Creo que es tare a particular de los científicos alertar al público de los peligros
posibles, especialmente los que derivan de la ciencia o se pueden prevenir mediante
la aplicación de la ciencia. Podría decirse que una misión así es profética. Desde
luego, las advertencias deben ser juiciosas y no más alarmantes de lo que exige el
peligro; pero si tenemos que cometer errores, teniendo en cuenta lo que está en
juego, que sea por el lado de la seguridad.
Entre los cazadores y recolectores !Kung San del desierto del Kalahari, cuando dos
hombres, quizá inflamados por la testosterona, empiezan a discutir, las mujeres les
quitan las flechas envenenadas y las ponen fuera de su alcance.
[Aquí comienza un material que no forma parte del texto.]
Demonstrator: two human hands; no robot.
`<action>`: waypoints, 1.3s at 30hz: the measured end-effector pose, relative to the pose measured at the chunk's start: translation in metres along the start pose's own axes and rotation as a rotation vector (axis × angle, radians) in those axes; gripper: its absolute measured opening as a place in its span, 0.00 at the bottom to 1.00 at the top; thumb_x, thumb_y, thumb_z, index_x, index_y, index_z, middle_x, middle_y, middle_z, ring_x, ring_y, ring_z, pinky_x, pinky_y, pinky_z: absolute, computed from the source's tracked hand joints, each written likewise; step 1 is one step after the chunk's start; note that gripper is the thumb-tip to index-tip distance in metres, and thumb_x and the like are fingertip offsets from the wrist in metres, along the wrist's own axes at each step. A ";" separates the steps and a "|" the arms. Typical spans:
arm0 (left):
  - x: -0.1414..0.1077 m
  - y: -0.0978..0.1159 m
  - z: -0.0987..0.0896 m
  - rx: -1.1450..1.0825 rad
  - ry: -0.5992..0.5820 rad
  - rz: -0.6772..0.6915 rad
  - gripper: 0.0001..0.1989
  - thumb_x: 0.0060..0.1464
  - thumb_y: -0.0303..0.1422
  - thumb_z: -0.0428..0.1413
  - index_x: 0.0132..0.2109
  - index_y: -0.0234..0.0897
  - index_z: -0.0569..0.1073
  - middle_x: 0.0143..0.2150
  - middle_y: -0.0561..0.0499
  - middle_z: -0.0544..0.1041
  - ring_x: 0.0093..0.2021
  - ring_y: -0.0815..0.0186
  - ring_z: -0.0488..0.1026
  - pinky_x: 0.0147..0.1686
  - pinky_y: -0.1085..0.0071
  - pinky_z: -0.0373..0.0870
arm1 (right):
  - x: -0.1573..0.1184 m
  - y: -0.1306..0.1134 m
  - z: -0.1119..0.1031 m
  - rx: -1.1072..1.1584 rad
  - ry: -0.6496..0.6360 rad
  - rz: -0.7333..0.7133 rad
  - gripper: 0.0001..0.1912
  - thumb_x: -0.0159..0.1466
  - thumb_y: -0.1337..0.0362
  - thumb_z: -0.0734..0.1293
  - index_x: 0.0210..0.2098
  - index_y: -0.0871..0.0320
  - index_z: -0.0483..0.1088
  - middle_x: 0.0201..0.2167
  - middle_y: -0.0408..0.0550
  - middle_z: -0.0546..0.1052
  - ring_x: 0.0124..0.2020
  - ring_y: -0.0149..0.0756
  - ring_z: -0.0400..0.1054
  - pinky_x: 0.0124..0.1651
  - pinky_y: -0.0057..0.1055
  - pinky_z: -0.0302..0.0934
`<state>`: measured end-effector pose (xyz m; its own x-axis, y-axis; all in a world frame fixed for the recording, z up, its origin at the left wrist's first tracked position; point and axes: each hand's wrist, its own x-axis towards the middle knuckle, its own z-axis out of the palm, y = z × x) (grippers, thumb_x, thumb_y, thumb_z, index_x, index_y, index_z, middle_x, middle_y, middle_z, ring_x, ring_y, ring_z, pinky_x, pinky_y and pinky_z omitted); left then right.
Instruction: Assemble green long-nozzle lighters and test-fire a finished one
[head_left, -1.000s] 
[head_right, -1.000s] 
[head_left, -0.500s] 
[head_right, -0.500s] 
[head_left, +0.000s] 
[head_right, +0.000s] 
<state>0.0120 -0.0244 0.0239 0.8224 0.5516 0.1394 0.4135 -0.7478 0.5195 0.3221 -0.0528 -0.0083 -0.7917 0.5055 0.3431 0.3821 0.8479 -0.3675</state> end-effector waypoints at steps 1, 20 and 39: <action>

Hoy en día, nuestras
flechas envenenadas pueden destruir la civilización global y posiblemente aniquilar a
nuestra especie. Ahora, el precio de la ambigüedad moral es demasiado alto. Por esta
razón -y no por su aproximación al conocimiento- la responsabilidad ética de los
científicos también debe ser muy alta, sin precedentes. Desearía que los programas
universitarios de ciencia plantearan explícita y sistemáticamente estas cuestiones con
científicos e ingenieros experimentados. Y a veces me pregunto si, en nuestra
sociedad, también las mujeres -y los niños- acabarán poniendo las flechas
envenenadas fuera de nuestro alcance.